I have a data frame with a date columns that I need to convert into a format R recognizes as a date.
> dataframe
Date Sum
1 06/09/15 2.51
2 06/09/15 3.75
3 06/09/15 3.50
...
I first converted it using sapply
:
> dataframe$Date2<-sapply(dataframe$Date,as.Date,format="%m/%d/%y")
This returned the date as the number of days from Jan 1, 1970:
> dataframe
Date Sum Date2
1 06/09/15 2.51 16595
2 06/09/15 3.75 16595
3 06/09/15 3.50 16595
...
Later on I tried converting it without sapply
:
> dataframe$Date3<-as.Date(dataframe$Date,format="%m/%m/%d")
This, in turn, returned
> dataframe
Date Sum Date2 Date3
1 06/09/15 2.51 16595 2015-09-15
2 06/09/15 3.75 16595 2015-09-15
3 06/09/15 3.50 16595 2015-09-15
...
These are two very different, apparently incompatible formats. Why does sapply
return one format (days since the origin), while doing without it returns another (%Y-%m-%d)?

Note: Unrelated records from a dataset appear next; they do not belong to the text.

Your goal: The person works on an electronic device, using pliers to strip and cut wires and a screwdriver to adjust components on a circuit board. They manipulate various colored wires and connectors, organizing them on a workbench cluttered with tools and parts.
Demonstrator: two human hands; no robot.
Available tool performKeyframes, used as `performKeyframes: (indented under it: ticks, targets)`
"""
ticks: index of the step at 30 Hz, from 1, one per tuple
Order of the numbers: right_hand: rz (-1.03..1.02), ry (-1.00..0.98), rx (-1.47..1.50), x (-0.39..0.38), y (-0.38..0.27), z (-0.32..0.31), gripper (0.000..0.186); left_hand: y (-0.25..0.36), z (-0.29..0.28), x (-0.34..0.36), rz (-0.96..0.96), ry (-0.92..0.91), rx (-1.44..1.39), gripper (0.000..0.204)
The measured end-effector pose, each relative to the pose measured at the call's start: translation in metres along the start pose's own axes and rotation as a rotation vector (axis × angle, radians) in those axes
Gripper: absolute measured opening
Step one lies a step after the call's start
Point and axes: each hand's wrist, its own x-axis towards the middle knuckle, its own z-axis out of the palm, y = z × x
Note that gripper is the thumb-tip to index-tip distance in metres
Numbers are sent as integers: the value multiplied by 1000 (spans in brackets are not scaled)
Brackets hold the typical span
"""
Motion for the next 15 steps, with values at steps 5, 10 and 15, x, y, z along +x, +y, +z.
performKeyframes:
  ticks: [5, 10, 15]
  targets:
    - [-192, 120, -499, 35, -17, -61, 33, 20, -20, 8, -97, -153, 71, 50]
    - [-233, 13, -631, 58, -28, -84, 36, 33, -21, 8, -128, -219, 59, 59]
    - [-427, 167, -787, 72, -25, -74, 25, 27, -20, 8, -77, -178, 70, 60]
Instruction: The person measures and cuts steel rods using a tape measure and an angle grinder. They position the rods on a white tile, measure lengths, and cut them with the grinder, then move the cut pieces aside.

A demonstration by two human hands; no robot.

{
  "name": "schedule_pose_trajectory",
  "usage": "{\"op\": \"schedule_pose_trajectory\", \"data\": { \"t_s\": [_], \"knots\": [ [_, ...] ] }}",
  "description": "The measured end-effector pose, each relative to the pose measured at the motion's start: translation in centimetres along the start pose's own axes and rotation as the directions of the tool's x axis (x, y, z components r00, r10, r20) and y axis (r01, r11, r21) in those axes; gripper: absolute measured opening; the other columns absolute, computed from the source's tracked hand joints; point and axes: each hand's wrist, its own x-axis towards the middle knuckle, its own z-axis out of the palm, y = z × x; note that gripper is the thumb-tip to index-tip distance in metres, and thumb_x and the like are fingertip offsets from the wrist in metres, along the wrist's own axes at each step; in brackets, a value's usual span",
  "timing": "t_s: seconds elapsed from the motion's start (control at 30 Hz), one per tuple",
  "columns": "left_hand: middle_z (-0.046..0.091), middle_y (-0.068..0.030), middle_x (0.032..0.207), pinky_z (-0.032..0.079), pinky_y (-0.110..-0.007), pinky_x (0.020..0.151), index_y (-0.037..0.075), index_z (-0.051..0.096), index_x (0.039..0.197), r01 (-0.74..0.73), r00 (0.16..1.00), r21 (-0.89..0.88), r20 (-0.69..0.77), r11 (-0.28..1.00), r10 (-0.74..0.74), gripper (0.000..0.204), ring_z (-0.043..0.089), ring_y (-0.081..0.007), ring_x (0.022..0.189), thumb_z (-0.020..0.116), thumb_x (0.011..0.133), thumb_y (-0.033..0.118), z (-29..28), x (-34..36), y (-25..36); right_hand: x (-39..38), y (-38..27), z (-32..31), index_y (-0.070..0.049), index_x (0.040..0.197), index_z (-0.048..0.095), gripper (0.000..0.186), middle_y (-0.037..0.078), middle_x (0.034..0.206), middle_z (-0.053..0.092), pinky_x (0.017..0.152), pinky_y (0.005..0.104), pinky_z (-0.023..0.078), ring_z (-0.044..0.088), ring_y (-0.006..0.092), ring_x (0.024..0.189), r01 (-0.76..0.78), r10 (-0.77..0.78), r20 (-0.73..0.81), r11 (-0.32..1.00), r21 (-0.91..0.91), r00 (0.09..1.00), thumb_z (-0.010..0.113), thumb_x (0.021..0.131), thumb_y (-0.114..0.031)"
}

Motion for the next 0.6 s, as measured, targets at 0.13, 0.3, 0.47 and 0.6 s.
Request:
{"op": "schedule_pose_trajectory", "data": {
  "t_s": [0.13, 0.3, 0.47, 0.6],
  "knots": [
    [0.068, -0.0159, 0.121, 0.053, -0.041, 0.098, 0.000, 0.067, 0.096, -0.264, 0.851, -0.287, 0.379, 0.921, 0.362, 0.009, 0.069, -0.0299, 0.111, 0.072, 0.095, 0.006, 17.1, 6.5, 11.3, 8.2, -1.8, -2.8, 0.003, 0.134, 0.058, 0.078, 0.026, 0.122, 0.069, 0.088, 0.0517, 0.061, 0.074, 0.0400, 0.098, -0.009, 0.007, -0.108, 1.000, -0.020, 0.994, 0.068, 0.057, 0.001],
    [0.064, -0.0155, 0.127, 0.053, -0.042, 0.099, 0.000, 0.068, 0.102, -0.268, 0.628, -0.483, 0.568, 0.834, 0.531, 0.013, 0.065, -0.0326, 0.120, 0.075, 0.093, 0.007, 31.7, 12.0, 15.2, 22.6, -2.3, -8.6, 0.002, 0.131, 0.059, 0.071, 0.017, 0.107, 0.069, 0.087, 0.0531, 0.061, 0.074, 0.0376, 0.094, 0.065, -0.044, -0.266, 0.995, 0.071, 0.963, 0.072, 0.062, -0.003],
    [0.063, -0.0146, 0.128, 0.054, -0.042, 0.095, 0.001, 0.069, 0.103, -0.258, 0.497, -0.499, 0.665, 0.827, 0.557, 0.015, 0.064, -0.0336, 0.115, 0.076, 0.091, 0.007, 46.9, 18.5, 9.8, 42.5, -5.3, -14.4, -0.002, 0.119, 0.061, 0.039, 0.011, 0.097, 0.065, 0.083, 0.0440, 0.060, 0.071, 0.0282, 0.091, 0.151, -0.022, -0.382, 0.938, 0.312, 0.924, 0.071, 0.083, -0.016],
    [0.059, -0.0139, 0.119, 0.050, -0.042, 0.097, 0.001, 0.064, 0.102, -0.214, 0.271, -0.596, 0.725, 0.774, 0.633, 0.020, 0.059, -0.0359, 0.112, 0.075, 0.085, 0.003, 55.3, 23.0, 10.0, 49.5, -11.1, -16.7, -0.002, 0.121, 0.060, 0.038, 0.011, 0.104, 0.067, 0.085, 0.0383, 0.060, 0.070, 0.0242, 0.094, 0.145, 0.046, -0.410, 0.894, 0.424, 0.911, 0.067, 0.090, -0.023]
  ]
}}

Now, obviously I could just ignore one method and go forth never using sapply
with as.Date
but I'd like to know why it reads differently. I am also struggling to convert the Date3 vector into the Date2 format.
Thus, I have two questions:
Why does
sapply
provide a different date format?How do I convert a date-recognizable sequence (such as mm/dd/yyyy) into the number of days since 1 Jan 1970?
Answers
Here is an answer to the second part of your original question. To obtain the number of days since the epoch (1 Jan 1970) for a date in the format mm/dd/yyyy
you can use the as.Date()
function:
some.date <- as.Date("06/17/2015", "%m/%d/%Y")
days.since.epoch <- unclass(some.date)
> days.since.epoch
[1] 16616
Internally, R stores the date object some.date
in terms of the number of days since the epoch (1 Jan 1970), and calling unclass()
reveals this internal representation.
Answers
when working with dates I love to use lubridate
as it is in my eyes much easier to use and much more intuitive then the base functions.
Your second question could be done with the following code:
require(lubridate)
dataframe$Date2<-difftime(dataframe$Date3,dmy("01-01-1970"),units="days")
depending on if you want to have the 1. January 1970 as day 1 or not you may have to add a +1 to the end of this line.
I don't really work with sapply and tapply directly (I prefer to use plyr for this) so I can't help with your first question.